Unmittelbar nach dem grauen Ford vor uns fuhren auch Miles und ich über den Illinois River. Das Wasser hatte einen unschönen Grünstich und die Wolken, die dunkel und bedrohlich über Morris hingen, spiegelten sich auf der glänzenden Oberfläche des Flusses. Zu unserer Rechten befand sich ein großer Parkplatz, auf der anderen Seite standen hohe Bäume, die sich sanft im Wind wiegten. Wir entdeckten den Geländewagen von Jake und Noah und bogen gleich nach ihnen in eine Straße ab, die uns vom Highway wegführte.

»Was macht der nur?«, murmelte Miles, doch folgte dem Chevrolet mit Sicherheitsabstand.

Jake lotste uns direkt am Grundy County Sheriff-Büro vorbei. Ich wagte es nicht, den Kopf einzuziehen, obwohl ich stark den Drang danach hatte. Miles tippte derweil unruhig mit den Fingern am Lenkrad, bevor er hinter Jake abbremste und in eine Parklücke neben dem schwarzen Geländewagen fuhr.

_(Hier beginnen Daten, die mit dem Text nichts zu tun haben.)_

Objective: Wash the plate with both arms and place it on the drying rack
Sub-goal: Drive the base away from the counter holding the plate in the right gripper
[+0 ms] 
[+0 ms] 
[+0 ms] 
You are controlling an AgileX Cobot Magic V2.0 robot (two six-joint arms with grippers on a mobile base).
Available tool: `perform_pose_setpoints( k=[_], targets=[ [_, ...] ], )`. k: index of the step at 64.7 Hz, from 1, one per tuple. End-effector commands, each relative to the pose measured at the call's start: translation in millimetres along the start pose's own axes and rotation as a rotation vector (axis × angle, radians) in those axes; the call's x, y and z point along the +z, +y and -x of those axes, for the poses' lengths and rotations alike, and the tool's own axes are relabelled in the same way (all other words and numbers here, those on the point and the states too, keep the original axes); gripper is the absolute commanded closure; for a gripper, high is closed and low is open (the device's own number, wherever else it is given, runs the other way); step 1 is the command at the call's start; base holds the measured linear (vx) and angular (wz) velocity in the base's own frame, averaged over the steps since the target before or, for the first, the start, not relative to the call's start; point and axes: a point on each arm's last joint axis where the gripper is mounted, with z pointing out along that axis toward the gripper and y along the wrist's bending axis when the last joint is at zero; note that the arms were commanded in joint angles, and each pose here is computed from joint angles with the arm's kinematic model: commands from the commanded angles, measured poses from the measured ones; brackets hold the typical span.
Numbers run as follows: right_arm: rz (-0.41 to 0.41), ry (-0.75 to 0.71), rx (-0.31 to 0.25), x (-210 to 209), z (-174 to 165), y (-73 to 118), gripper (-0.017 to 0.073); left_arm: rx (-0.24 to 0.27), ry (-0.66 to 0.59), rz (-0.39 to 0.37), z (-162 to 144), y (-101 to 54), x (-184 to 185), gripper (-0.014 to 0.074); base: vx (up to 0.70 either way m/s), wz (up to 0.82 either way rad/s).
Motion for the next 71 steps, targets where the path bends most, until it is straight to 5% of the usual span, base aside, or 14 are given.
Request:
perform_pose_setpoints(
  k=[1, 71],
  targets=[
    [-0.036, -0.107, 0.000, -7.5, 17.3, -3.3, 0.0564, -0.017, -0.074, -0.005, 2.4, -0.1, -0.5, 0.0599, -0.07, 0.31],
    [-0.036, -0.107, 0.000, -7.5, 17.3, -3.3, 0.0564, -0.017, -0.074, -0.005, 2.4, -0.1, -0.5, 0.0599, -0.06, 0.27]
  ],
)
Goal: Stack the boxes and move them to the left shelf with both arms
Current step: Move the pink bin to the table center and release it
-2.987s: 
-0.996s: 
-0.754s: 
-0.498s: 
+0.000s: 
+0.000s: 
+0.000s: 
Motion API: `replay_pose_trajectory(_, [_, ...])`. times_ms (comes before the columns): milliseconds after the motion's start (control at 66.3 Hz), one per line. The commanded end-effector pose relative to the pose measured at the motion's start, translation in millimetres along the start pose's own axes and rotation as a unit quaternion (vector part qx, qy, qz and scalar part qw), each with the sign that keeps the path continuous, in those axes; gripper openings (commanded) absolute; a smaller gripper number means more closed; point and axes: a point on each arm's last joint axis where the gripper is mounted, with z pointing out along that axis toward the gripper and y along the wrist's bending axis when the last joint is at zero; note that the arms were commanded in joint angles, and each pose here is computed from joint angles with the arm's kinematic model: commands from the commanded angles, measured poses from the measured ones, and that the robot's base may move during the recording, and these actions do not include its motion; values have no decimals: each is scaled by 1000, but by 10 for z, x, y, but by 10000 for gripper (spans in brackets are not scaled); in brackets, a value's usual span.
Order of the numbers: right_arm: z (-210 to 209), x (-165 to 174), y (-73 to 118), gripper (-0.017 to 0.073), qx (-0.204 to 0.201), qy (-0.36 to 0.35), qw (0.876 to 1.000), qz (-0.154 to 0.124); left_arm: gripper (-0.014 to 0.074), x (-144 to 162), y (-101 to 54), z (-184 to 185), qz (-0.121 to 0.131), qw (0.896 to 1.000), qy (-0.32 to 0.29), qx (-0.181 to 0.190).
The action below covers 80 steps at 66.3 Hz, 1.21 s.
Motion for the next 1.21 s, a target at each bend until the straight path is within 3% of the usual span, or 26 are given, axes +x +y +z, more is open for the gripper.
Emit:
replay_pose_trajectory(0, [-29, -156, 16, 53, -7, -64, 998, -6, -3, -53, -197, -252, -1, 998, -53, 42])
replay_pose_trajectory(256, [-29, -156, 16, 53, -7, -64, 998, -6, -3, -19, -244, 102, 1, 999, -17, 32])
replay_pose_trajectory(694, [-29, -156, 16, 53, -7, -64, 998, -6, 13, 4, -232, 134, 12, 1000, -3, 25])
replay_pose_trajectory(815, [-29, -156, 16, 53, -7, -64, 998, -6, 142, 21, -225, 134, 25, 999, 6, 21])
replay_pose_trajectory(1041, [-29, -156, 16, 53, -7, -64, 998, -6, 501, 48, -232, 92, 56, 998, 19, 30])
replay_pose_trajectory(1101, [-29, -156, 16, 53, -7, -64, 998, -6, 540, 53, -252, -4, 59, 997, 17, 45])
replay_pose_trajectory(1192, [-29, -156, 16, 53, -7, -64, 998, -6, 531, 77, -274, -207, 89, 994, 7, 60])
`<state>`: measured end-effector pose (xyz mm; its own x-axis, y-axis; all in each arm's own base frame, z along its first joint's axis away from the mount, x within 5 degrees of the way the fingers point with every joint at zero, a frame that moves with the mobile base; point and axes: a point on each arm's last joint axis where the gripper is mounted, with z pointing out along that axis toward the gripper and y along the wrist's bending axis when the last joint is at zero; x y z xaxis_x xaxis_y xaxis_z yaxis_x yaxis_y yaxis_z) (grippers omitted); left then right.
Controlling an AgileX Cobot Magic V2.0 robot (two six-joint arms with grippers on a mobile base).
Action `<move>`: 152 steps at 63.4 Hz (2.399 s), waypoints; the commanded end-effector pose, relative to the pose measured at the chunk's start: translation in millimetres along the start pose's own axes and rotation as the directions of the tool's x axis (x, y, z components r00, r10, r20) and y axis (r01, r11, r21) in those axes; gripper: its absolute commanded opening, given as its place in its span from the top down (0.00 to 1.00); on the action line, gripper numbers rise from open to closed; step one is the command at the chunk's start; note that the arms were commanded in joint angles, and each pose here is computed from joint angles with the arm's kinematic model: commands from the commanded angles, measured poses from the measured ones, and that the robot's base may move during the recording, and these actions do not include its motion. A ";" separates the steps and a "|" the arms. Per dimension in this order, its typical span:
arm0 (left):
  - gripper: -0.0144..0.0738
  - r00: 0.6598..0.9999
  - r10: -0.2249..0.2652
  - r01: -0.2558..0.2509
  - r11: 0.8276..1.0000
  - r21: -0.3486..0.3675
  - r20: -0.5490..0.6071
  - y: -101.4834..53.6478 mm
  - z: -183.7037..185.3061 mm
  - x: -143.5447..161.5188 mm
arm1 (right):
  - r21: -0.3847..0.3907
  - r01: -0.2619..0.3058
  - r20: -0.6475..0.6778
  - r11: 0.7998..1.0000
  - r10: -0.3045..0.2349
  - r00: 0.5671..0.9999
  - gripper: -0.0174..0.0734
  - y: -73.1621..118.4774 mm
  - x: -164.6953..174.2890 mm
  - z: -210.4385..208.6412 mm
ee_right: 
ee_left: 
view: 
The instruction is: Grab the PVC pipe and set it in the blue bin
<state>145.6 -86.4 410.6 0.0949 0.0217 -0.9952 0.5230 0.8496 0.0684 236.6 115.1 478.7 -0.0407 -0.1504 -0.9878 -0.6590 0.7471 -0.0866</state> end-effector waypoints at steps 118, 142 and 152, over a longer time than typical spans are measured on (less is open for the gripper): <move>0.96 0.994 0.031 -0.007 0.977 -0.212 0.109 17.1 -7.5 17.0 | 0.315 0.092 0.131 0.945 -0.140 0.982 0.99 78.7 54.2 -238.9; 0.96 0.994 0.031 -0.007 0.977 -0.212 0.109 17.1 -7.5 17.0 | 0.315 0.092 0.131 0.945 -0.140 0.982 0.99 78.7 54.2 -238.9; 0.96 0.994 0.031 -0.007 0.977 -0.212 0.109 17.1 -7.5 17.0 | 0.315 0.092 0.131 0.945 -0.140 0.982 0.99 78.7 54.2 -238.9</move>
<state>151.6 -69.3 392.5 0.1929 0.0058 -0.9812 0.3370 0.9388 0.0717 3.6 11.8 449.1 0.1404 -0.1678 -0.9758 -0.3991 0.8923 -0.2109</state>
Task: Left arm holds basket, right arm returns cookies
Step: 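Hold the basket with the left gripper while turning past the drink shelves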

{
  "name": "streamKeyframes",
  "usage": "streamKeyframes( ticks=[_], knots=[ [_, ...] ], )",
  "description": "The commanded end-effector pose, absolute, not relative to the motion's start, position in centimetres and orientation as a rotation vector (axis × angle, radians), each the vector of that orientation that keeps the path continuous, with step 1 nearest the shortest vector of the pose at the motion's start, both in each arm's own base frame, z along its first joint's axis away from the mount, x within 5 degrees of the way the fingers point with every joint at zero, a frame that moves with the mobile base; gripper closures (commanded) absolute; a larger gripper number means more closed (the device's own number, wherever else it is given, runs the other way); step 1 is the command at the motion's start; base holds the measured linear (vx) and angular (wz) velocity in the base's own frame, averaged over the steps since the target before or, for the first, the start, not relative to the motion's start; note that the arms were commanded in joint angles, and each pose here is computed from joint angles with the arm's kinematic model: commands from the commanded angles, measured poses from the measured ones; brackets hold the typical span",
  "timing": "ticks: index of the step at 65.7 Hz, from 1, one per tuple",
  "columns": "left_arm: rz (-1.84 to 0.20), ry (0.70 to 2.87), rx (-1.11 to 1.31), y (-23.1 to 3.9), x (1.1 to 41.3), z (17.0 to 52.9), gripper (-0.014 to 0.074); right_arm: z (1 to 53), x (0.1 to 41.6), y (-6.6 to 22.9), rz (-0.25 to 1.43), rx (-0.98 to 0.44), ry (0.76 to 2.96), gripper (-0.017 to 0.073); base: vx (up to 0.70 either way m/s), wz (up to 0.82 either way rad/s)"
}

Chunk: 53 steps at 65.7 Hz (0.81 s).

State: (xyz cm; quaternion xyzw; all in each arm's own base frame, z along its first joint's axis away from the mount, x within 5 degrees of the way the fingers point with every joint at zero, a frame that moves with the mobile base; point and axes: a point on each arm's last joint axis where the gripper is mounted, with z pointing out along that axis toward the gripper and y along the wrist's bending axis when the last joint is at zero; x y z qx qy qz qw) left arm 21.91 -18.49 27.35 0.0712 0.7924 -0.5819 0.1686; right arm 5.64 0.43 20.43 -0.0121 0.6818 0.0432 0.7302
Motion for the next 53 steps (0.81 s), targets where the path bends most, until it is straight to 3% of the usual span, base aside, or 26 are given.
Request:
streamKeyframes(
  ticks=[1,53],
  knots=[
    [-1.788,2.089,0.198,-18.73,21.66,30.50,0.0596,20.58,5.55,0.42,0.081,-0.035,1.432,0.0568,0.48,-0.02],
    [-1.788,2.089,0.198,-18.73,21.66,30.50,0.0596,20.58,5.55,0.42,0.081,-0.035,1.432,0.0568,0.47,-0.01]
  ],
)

Geladen sprang Miles aus dem Auto.

»Was soll das?«, fuhr er Jake an, der sich mit dem Rücken an seinen Wagen lehnte. »Wir haben es verdammt eilig und wollen alles bloß hinter uns bringen, und du machst einen Abstecher in die Stadt?!«

Ärgerliche schüttelte Miles den Kopf. »Manche Menschen können diese Risikos nicht eingehen, weil sie - ganz im Gegensatz zu dir - noch etwas zu verlieren haben.«

»Ergreifend«, sagte Jake sarkastisch. Dann wurde sein Tonfall ernst. »Wir brauchen etwas zu essen und müssen tanken. Beruhige dich und hol uns in der Zwischenzeit eine Pizza.«

»Wieso ich?« Miles trat zurück und legte eine Hand auf die geöffnete Fahrertür unseres Wagens.

»Du bist der Einzige, der mit Glück noch nicht gesucht wird.«, hörte ich mit einem Mal Noahs leise Stimme aus dem Inneren des Chevrolet Equinox. »Zumindest, wenn die Cops ihre Erinnerungen an den Überfall auf ihren Wagen verloren haben.«

Miles ergab sich. Mit ein paar Scheinen in der Hand lief er los. Unterdessen wartete ich alleine im Prius und schaute mich von meinem Sitz aus in Downtown Morris um.